● Exercise details:
Below are the entries to work from; restate word for word the portion that opens with the line containing "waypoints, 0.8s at" and closes with the line containing "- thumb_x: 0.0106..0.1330", keeping both.

━━━ Records to process

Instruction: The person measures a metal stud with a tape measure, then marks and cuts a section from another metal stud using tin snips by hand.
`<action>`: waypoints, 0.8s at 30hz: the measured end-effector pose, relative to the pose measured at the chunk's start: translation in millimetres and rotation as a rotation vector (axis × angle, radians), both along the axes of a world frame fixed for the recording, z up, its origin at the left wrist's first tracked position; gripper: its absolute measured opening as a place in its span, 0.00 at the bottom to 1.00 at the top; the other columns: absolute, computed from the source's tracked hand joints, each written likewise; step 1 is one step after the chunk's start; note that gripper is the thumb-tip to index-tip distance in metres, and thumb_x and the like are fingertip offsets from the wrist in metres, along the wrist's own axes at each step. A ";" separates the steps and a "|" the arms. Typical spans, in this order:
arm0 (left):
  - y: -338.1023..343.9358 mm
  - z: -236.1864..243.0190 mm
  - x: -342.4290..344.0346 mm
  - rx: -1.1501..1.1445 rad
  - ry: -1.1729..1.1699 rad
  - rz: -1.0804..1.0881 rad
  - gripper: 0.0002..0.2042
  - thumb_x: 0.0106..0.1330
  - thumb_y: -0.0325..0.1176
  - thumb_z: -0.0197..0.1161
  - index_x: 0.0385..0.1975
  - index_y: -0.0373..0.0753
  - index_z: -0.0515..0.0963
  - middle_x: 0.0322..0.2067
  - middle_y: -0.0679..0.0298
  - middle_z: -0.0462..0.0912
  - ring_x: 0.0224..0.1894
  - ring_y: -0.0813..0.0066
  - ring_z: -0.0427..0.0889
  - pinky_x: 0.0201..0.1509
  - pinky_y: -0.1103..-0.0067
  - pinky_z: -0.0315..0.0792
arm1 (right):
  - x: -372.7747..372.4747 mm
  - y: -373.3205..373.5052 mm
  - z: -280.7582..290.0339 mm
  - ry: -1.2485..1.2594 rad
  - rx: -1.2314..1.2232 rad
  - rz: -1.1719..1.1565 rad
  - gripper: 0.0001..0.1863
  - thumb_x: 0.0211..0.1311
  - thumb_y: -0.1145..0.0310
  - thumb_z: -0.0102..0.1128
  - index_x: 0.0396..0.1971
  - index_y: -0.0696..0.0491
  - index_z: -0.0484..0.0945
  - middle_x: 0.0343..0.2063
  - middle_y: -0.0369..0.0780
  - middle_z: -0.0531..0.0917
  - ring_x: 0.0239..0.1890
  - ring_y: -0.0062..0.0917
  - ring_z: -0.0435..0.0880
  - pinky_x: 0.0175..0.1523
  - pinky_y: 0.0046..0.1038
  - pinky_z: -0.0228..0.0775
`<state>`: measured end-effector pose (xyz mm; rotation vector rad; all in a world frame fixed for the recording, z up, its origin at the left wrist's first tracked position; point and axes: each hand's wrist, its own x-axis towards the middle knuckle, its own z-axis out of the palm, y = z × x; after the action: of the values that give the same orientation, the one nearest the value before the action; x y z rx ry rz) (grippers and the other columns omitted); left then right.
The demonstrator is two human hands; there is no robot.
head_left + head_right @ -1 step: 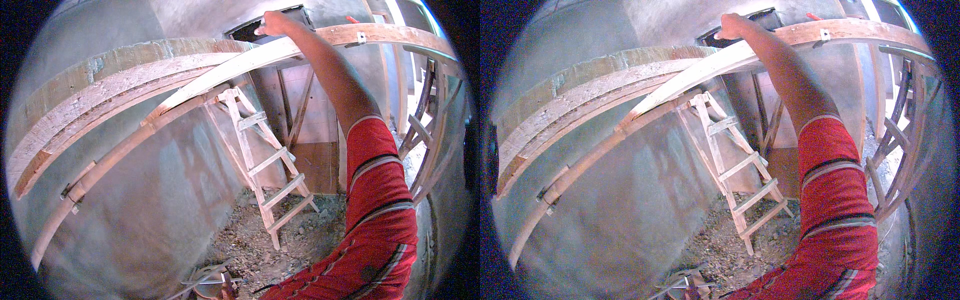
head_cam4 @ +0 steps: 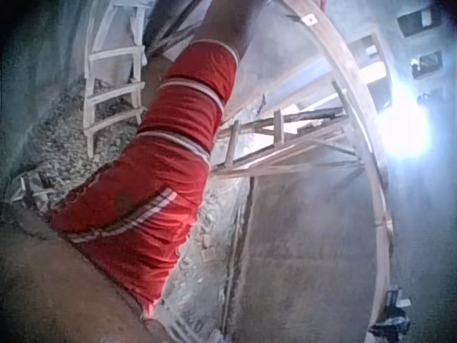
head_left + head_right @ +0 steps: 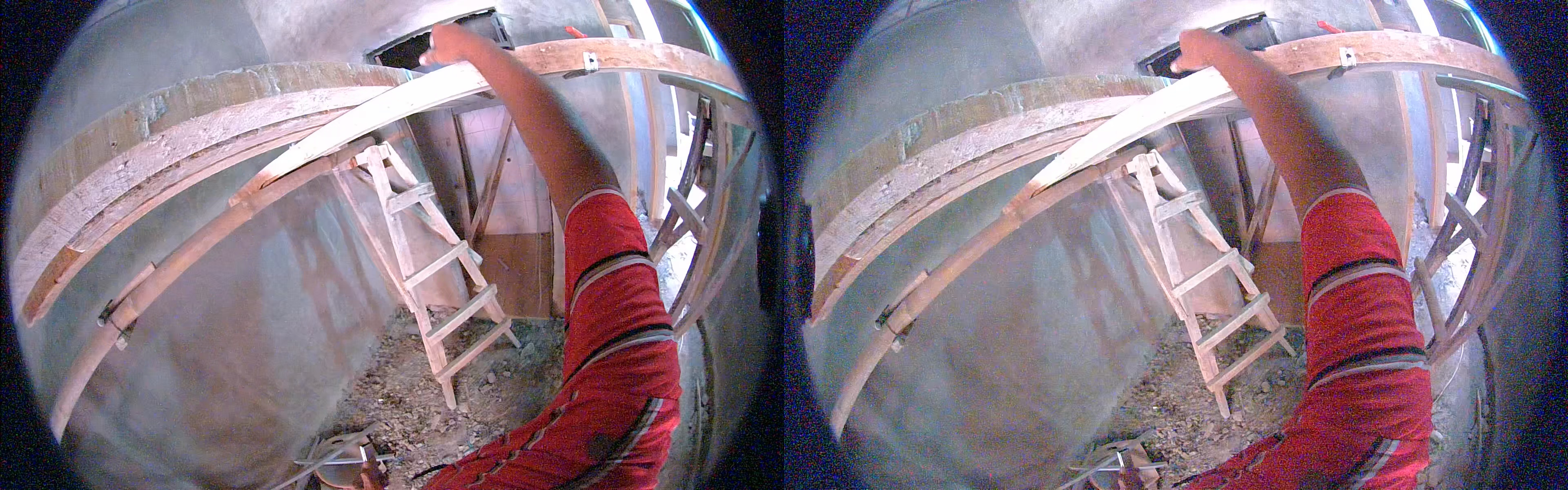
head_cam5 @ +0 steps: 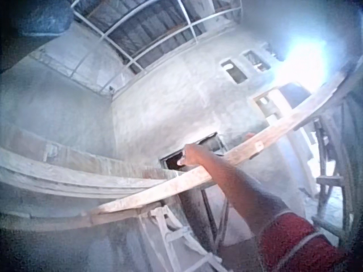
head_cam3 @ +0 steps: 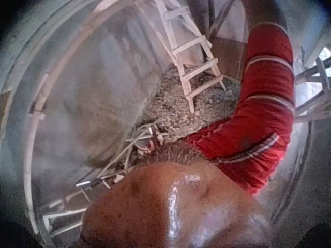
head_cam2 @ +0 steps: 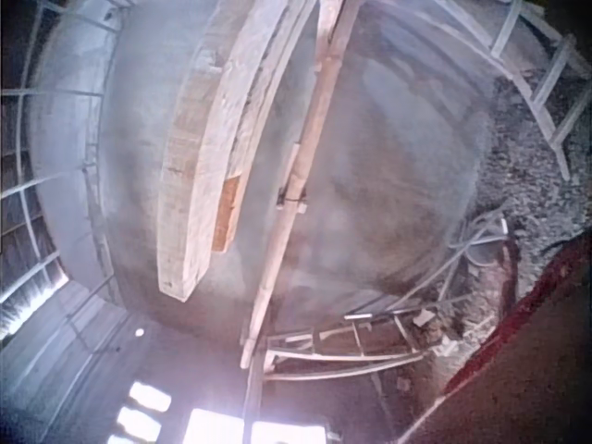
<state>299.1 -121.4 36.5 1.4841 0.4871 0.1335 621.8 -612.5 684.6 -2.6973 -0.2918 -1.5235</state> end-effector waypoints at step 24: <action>-76.5 5.3 86.6 0.013 0.007 -0.099 0.24 0.70 0.54 0.57 0.27 0.37 0.78 0.20 0.69 0.74 0.22 0.80 0.70 0.26 0.77 0.65 | -91.9 -218.8 74.0 0.836 0.308 -0.521 0.15 0.58 0.62 0.59 0.39 0.56 0.86 0.36 0.46 0.87 0.38 0.34 0.87 0.47 0.42 0.76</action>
<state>385.7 -197.9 41.7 1.5187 0.4180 0.0539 529.9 -831.4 758.6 -2.9448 0.6442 -0.2943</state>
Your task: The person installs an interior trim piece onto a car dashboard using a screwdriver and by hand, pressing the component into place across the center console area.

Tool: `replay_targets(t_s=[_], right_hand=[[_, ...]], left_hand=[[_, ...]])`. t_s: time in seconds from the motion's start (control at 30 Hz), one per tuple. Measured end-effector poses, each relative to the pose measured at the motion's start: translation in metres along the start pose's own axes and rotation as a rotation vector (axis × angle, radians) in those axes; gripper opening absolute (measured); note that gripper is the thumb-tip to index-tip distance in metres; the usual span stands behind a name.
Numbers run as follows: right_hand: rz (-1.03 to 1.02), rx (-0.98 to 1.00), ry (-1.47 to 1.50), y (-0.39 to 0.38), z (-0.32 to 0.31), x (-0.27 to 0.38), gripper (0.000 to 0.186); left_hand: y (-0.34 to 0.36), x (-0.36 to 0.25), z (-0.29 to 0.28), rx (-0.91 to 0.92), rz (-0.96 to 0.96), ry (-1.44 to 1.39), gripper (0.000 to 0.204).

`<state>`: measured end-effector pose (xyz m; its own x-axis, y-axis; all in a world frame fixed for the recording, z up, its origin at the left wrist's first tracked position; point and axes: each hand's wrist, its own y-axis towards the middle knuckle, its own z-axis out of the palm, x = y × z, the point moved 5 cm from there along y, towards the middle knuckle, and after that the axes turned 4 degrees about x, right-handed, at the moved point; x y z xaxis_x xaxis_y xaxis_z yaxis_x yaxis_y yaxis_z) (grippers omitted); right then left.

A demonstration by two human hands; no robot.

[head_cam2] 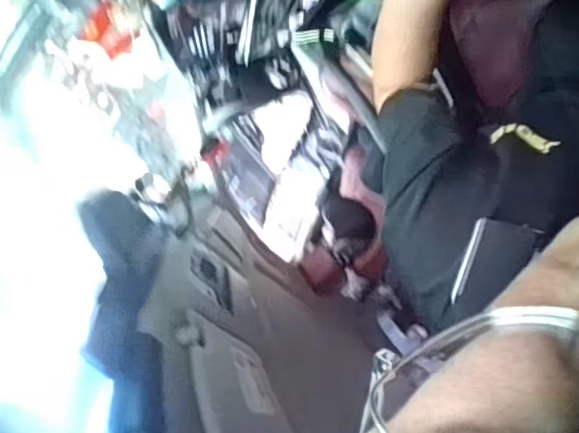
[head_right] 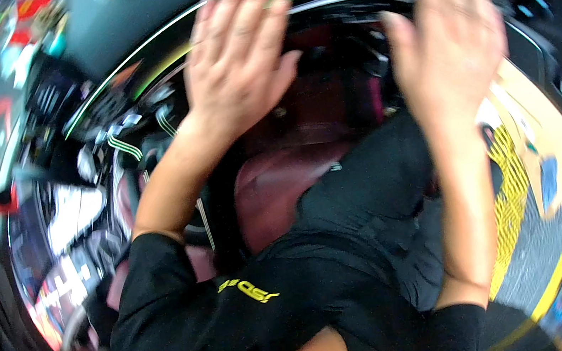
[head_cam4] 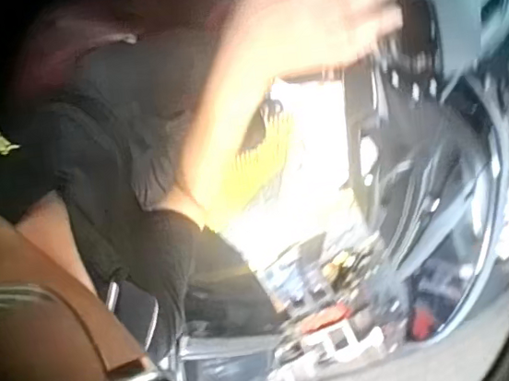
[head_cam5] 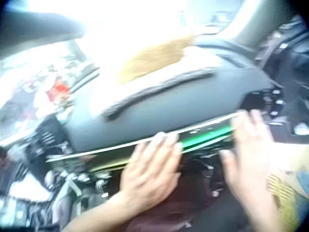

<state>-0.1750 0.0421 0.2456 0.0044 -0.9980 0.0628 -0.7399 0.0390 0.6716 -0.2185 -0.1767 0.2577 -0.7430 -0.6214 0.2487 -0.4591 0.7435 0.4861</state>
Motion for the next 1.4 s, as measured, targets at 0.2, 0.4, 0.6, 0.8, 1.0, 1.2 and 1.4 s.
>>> replay_targets(t_s=[0.2, 0.4, 0.6, 0.8, 1.0, 1.2, 1.4], right_hand=[[-0.127, 0.022, 0.007, -0.037, -0.021, 0.021, 0.046], [-0.253, 0.062, 0.205, -0.039, -0.012, 0.090, 0.042], [-0.447, -0.013, 0.327, 0.004, -0.006, 0.192, 0.040], [-0.567, -0.105, 0.396, 0.045, 0.016, 0.264, 0.041], [-0.647, -0.228, 0.373, 0.067, 0.027, 0.279, 0.040], [-0.706, -0.237, 0.378, 0.079, 0.027, 0.287, 0.038], [-0.765, -0.202, 0.277, 0.089, 0.020, 0.311, 0.030]], left_hand=[[-0.108, 0.062, -0.028, -0.128, -0.217, 0.082, 0.061], [-0.200, 0.135, -0.057, -0.174, -0.397, 0.245, 0.056], [-0.219, 0.168, -0.059, -0.211, -0.427, 0.290, 0.056], [-0.225, 0.188, -0.050, -0.225, -0.399, 0.243, 0.056], [-0.235, 0.210, -0.054, -0.289, -0.335, 0.219, 0.043], [-0.251, 0.242, -0.075, -0.350, -0.329, 0.286, 0.029], [-0.275, 0.278, -0.089, -0.386, -0.310, 0.319, 0.028]])
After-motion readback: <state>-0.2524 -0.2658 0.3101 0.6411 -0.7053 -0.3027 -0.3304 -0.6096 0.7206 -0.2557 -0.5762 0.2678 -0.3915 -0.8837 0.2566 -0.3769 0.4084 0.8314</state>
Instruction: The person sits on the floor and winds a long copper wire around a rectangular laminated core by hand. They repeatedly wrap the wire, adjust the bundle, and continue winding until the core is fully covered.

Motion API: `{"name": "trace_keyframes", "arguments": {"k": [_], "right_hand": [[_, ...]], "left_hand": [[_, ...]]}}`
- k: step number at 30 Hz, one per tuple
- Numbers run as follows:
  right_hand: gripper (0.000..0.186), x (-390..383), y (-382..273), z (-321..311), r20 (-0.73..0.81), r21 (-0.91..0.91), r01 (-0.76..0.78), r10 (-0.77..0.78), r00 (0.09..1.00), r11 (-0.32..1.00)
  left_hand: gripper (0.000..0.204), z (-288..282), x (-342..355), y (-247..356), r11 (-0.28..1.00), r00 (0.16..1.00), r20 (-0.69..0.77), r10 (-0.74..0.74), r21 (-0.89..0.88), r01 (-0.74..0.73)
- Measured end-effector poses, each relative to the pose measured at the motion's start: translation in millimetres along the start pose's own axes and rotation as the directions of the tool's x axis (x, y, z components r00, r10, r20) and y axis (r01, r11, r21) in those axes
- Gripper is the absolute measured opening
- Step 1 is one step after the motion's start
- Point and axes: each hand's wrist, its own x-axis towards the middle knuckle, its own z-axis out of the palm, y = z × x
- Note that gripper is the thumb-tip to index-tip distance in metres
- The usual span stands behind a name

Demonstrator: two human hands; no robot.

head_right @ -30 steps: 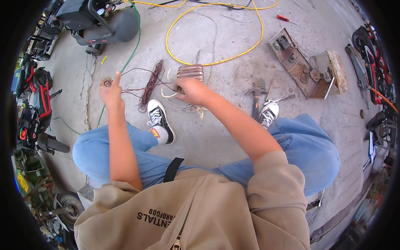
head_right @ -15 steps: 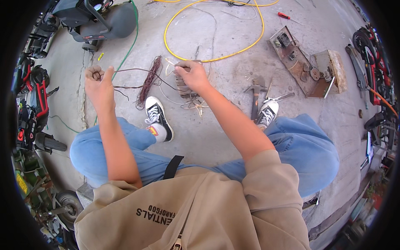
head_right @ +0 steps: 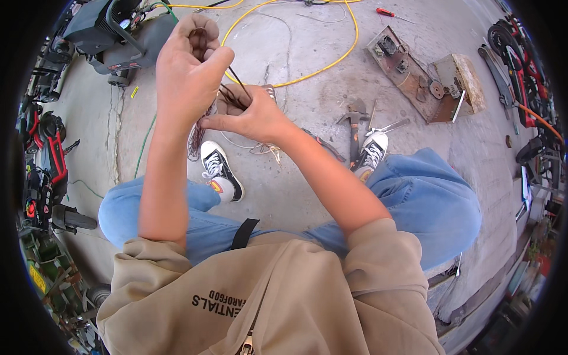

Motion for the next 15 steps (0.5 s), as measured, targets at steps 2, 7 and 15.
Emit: {"name": "trace_keyframes", "arguments": {"k": [2, 7, 15], "right_hand": [[0.018, 5, 15, -12, -0.245, -0.097, -0.038, 0.013, 0.969, 0.995], [0.025, -2, 22, -35, -0.392, -0.022, 0.122, -0.121, 0.912, 0.992], [0.046, 4, 67, -52, -0.525, 0.060, 0.054, -0.015, 0.851, 0.997]], "left_hand": [[0.028, 28, 16, -9, 0.982, 0.983, 0.023, 0.182, 0.040, -0.183], [0.028, 72, 27, -4, 0.625, 0.900, 0.333, -0.282, -0.648, 0.435], [0.039, 90, 61, -17, 0.289, 0.895, 0.265, -0.358, -0.880, 0.376]]}}
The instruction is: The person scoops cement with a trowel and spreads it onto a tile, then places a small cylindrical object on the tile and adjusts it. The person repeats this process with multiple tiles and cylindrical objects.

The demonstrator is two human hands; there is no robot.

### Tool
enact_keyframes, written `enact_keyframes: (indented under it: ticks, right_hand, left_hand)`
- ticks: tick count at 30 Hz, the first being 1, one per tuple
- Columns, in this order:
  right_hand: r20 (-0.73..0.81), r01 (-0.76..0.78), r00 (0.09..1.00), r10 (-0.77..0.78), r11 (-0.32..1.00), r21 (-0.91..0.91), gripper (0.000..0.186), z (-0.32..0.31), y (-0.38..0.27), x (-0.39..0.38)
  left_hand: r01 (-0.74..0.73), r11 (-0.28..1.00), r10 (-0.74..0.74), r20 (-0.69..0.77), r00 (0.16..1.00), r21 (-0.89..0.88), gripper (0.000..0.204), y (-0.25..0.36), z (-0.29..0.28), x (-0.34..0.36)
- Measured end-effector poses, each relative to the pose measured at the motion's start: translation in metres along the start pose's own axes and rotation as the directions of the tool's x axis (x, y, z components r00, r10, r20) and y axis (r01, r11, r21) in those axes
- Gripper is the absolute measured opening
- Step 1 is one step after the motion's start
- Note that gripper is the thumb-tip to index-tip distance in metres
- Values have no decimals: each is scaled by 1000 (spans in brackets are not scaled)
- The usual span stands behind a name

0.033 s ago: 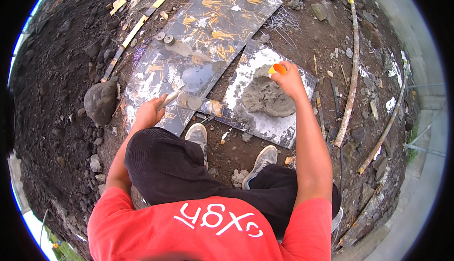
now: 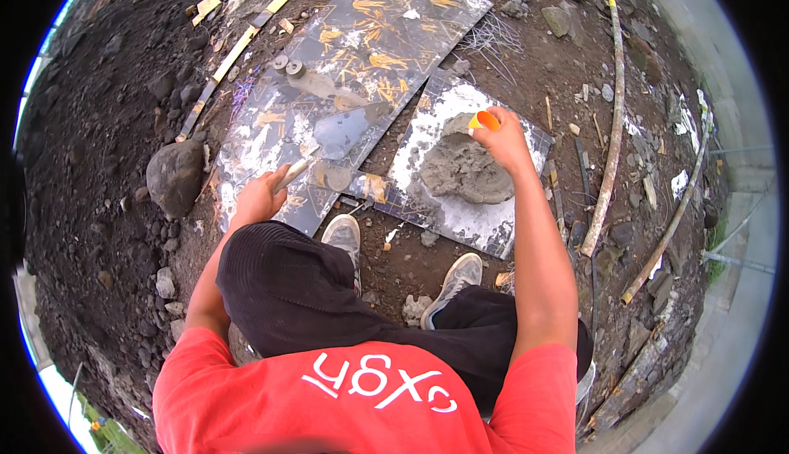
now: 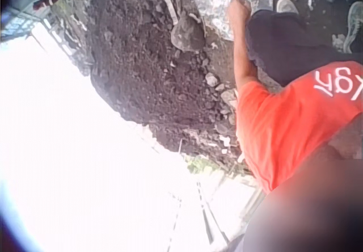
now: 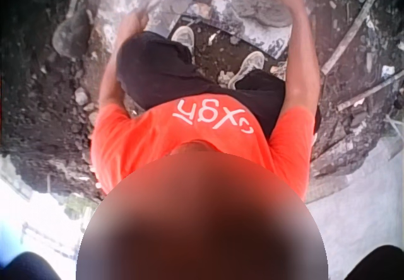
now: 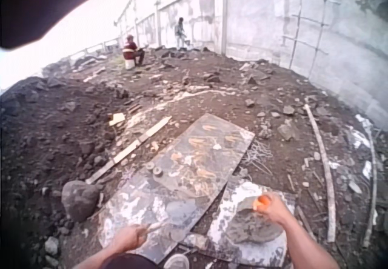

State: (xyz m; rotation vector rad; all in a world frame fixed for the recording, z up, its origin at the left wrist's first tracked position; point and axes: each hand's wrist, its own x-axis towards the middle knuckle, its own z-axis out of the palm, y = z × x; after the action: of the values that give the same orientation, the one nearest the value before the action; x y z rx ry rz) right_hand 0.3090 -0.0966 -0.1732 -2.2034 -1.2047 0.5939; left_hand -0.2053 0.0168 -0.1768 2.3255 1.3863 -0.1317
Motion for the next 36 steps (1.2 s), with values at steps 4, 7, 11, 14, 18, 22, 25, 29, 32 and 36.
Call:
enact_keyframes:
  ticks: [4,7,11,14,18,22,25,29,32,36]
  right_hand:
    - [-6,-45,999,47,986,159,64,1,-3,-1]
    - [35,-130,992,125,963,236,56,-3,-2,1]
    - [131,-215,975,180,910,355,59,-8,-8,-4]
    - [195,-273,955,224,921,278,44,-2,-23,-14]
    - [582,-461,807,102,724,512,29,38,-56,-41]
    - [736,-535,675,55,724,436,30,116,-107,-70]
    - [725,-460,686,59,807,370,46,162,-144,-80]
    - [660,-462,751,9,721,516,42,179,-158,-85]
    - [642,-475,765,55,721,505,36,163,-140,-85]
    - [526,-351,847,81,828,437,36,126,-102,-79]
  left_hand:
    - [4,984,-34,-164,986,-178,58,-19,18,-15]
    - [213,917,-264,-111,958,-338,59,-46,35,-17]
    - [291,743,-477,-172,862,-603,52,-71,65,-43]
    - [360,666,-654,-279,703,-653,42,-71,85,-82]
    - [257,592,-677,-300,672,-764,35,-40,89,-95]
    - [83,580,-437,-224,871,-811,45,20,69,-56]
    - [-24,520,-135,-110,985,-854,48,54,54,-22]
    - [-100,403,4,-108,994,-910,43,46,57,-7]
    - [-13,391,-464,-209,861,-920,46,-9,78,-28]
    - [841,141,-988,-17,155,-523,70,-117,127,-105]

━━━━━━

● Result:
`<action>`: waypoints, 0.8s at 30hz: the measured end-effector pose, relative to the pose measured at the chunk's start: translation in millimetres and rotation as a rotation vector (axis × angle, radians), both along the axes of a world frame fixed for the recording, z up, its origin at the left wrist's first tracked position; gripper: its absolute measured opening as a place in its span, 0.00 at the bottom to 1.00 at the top; the other columns: absolute, computed from the source's tracked hand joints, each written likewise; step 1 is one step after the chunk's start; note that gripper is the thumb-tip to index-tip distance in metres, and thumb_x and the like are fingertip offsets from the wrist in metres, along the wrist's own axes at each step. A ";" separates the steps and a "|" the arms. Typical spans, in this order:
arm0 (left):
  - y: -338.1023..343.9358 mm
  - z: -236.1864..243.0190 mm
  - x: -342.4290..344.0346 mm
  - rx: -1.1501..1.1445 rad
  - ry: -1.1729..1.1699 rad
  - rz: -1.0804..1.0881 rad
  - gripper: 0.0002..0.2042
  - thumb_x: 0.0106..0.1330

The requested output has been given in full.